World champion swimmer Michael Phelps earned eight Olympic gold medals last month, achieving one of the most outstanding athletic feats in history. But while his accomplishment deserves the celebration and admiration of American citizens, the media's coverage seemed to suggest something less genuine in play.
In the hours and minutes before each Phelps race, including his relays in the company of several men, a bright Phelps-alert popped into the corner of the screen with a clock below his smiling face, ticking down to the event like New Year's. Between events, commercials would have you convinced that the divine Phelps was the only Olympic contender, let alone swimmer.
And in the comfort of our own homes, we sat in anticipation for each passing montage, entranced by everything from his poignant mother-son relationship to his 10 thousand calorie diet, never considering that our lives might be passing us by.

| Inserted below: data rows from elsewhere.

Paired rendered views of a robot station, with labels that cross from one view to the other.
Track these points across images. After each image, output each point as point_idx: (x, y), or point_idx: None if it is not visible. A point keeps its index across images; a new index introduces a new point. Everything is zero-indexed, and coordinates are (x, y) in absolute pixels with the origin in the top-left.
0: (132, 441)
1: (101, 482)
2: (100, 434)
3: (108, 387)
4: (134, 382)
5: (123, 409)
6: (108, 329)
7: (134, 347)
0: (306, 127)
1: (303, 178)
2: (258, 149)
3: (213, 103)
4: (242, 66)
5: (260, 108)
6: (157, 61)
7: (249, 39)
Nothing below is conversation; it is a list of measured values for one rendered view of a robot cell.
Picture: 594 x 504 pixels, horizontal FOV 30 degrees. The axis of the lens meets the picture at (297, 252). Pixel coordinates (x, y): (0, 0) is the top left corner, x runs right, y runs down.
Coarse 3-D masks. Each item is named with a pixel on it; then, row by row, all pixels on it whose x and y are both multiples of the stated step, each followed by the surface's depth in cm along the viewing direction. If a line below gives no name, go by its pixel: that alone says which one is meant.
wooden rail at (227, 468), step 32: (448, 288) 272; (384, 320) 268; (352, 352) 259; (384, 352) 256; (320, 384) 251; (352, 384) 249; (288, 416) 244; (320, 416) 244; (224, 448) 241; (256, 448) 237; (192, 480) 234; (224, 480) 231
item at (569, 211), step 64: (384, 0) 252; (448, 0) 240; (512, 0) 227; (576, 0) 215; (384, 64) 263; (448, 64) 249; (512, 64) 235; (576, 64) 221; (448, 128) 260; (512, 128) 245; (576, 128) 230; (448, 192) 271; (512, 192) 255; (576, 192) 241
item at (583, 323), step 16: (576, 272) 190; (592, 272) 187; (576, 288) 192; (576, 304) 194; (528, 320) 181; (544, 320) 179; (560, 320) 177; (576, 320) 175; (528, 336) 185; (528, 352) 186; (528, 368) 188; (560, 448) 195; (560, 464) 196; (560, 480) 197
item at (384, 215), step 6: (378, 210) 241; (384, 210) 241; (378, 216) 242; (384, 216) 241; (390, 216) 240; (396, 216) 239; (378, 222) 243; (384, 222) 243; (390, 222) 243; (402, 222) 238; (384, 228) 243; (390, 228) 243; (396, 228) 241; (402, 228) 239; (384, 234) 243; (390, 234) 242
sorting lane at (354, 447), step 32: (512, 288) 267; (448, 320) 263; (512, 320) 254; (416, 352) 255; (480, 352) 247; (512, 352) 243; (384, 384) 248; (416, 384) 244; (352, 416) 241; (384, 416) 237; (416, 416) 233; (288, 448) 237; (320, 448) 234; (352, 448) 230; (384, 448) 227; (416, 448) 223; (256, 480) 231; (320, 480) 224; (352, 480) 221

Phelps coverage is not in itself damaging to American culture, and it speaks nothing poorly of the man himself. Rather it is representative of the damaging direction in which this culture seems to be going. We dig our noses into blogs, gossip magazines, reality shows and, most recently, the Olympics, following the lives of others as a distraction from life itself.
Acting as quack investigators, psychiatrists, and gurus to the stars, we trade our individuality for spectatorship. We redirect all the energy we would need to excel in our own passions and purposes, exhausting it on the artificial outlets of interpreting, judging and living vicariously through others.
When did our spectator culture emerge? It's hard to determine when we became more interested in Britney's haircut than in what we're becoming, where we're going, and who we're bringing. Perhaps her haircut is as much the effect of our spectatorship as it is the cause. Though it's not the most common interpretation, maybe her haircut is a way of telling us to get a life and leave her be.
Before we criticize the stars for cracking up, let's see if we're the culprits of their lunacy. Could you hold up under the pressure of a million people too busy looking at your life to examine their own? Let's see if we ourselves are cracking up a little bit, by spending so many of our 30 thousand days on this planet in the walking daze of hero worship. What would happen if we stopped ignoring the hero inside ourselves?
The Olympics are meant to inspire greatness, not passivity. In the wake of Beijing's closing ceremony, let's shift from observing and obsessing over Phelps, to modeling and adopting the powerful mindset, attitude, intent and discipline that empowered him to attain such profound success. Let's use college as an arena to start living, instead of watching others live.
Dan Skahen is a senior communications major who urges you to stop obsessing over the media. Except for this paper.